19. composition according to claim 11, wherein said composition are configured to mean diameter at the particle of about 10 nanometers to about 1000 micrometer ranges.

20. be used for sending to object the method for biologically active agent, it comprises:

In subject, give the described composition of claim 1 and

Form from 15 to 300 weight-average molecular weight of every polymer molecule (Mw) in vivo for 44Da at least and less than low polyoxyethylene glycol (OEG) molecule of 400Da, send described biologically active agent with controlled delivery speed to object simultaneously.

21. method according to claim 20, the biological degradation of wherein said composition by the surface enzyme effect.

22. the described method of claim 20 further is included in the liquid dispersion that administration is formulated as described composition polymeric film or polymer beads before.
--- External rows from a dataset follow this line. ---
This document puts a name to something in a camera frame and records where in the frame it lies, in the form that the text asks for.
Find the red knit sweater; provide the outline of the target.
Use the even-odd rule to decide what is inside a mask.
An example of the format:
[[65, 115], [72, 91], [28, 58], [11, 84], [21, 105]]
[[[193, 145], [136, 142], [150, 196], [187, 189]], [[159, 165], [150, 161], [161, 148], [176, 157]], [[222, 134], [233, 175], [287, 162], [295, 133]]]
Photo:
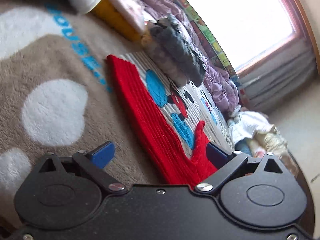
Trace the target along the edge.
[[126, 118], [165, 182], [195, 187], [215, 173], [217, 168], [206, 156], [209, 140], [204, 133], [205, 122], [200, 121], [195, 128], [195, 146], [188, 158], [177, 133], [147, 91], [135, 65], [114, 55], [108, 55], [105, 61]]

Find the folded grey blue clothes pile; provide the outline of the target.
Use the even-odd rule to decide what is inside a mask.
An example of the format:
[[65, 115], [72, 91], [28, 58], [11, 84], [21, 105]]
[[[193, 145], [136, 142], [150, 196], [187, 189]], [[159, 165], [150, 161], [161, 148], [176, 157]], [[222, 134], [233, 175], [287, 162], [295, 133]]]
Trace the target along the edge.
[[193, 44], [182, 23], [172, 14], [147, 22], [142, 46], [148, 56], [177, 87], [189, 82], [199, 87], [208, 63]]

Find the stacked quilts pile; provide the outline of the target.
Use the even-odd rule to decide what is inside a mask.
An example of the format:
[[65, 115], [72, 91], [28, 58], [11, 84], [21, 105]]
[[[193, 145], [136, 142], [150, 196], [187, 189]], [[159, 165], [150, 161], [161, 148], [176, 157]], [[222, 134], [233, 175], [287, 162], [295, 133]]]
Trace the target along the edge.
[[289, 154], [287, 141], [266, 115], [238, 106], [229, 113], [227, 124], [235, 150], [255, 158], [273, 153], [295, 177], [298, 176], [299, 168]]

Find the Mickey Mouse plush blanket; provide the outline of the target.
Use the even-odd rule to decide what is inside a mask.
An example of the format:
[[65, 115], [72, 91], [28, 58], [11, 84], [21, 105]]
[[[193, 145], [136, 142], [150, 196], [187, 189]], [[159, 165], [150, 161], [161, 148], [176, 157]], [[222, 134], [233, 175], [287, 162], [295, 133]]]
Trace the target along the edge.
[[111, 90], [110, 54], [132, 62], [141, 78], [153, 70], [170, 88], [139, 46], [95, 17], [1, 0], [1, 226], [20, 227], [14, 195], [48, 152], [69, 156], [112, 141], [108, 174], [127, 186], [163, 183]]

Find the purple quilt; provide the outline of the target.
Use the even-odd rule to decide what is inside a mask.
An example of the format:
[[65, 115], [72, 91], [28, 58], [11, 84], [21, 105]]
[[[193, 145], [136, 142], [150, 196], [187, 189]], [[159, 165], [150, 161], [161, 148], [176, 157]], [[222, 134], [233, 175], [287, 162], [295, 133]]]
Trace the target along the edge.
[[139, 0], [153, 19], [147, 23], [142, 46], [175, 83], [205, 85], [222, 112], [240, 109], [238, 89], [229, 74], [214, 66], [181, 7], [170, 0]]

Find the grey curtain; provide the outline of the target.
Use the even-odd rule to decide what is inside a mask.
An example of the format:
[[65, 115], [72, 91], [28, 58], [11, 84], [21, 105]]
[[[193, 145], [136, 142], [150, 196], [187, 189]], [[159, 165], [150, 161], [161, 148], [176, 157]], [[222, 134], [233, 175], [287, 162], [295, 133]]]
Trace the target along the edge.
[[316, 76], [316, 55], [309, 41], [300, 38], [240, 79], [244, 105], [268, 112]]

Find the colourful alphabet foam border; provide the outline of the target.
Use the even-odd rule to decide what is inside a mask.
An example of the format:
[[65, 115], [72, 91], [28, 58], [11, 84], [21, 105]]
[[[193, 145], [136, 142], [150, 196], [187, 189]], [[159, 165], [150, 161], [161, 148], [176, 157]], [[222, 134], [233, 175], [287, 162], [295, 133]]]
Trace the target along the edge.
[[205, 24], [204, 20], [199, 16], [199, 14], [187, 0], [175, 0], [175, 3], [183, 9], [185, 14], [189, 18], [189, 21], [193, 26], [193, 29], [195, 30], [195, 33], [197, 34], [201, 45], [207, 53], [208, 59], [210, 59], [212, 64], [222, 68], [228, 73], [229, 77], [238, 89], [240, 102], [247, 107], [249, 101], [245, 89], [241, 84], [240, 79], [235, 69], [231, 65], [227, 55], [223, 51], [222, 47], [208, 28], [208, 26]]

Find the yellow pink folded bedding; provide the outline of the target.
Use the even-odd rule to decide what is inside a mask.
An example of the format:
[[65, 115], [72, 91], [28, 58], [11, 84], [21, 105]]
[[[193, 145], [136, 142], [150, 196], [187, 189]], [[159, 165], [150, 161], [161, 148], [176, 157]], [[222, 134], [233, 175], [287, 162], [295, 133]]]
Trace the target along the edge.
[[127, 40], [139, 42], [146, 32], [143, 11], [137, 0], [101, 0], [91, 13]]

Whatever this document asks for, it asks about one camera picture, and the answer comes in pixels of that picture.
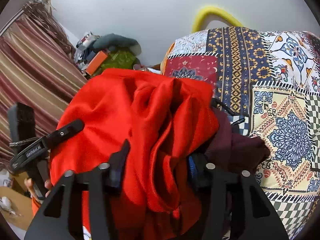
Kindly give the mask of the orange sleeve forearm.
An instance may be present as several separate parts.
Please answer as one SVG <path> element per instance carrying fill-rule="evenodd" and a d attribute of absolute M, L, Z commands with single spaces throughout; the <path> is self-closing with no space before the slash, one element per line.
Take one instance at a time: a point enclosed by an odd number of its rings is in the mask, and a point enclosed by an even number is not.
<path fill-rule="evenodd" d="M 31 209 L 33 212 L 33 216 L 36 215 L 37 211 L 39 210 L 39 208 L 41 207 L 41 203 L 34 197 L 31 198 Z"/>

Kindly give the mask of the person's left hand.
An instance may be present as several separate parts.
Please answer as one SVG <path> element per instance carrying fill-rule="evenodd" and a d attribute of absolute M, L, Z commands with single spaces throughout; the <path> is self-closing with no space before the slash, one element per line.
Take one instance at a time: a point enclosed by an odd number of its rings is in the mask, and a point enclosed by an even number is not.
<path fill-rule="evenodd" d="M 40 196 L 40 188 L 36 185 L 35 181 L 31 178 L 26 178 L 24 180 L 24 185 L 26 186 L 27 190 L 29 191 L 32 198 L 34 198 L 39 203 L 42 202 L 52 191 L 53 185 L 50 179 L 47 179 L 44 182 L 44 188 L 46 189 L 45 196 Z"/>
23. method according to claim 22, wherein said administration comprise described composition grain is injected into the intravital part of described object.

24. the described method of claim 20 further is included in before the administration described composition is mixed with and has mean size at the polymer beads of about 1 μ m to the about 500nm scope.

25. composition, it comprises at least a biologically active agent that is dispersed in in the micellar copolymerization thing, and described one-tenth micellar copolymerization thing comprises following repetition alternate cells:

A) hydrophobic part, it comprises the described polymkeric substance of at least a claim 11, described part link to each other with water-soluble portion and

B) water-soluble portion of Yi Xia repetition alternate cells:

I) Mw be at least 200Da and less than the polyoxyethylene glycol of 400Da and

Ii) at least a ionizable or polare Aminosaeren,

Wherein said repetition alternate cells has similar basically molecular weight, and the Mw scope of described polymkeric substance is at the extremely about 300kDa of about 15kDa.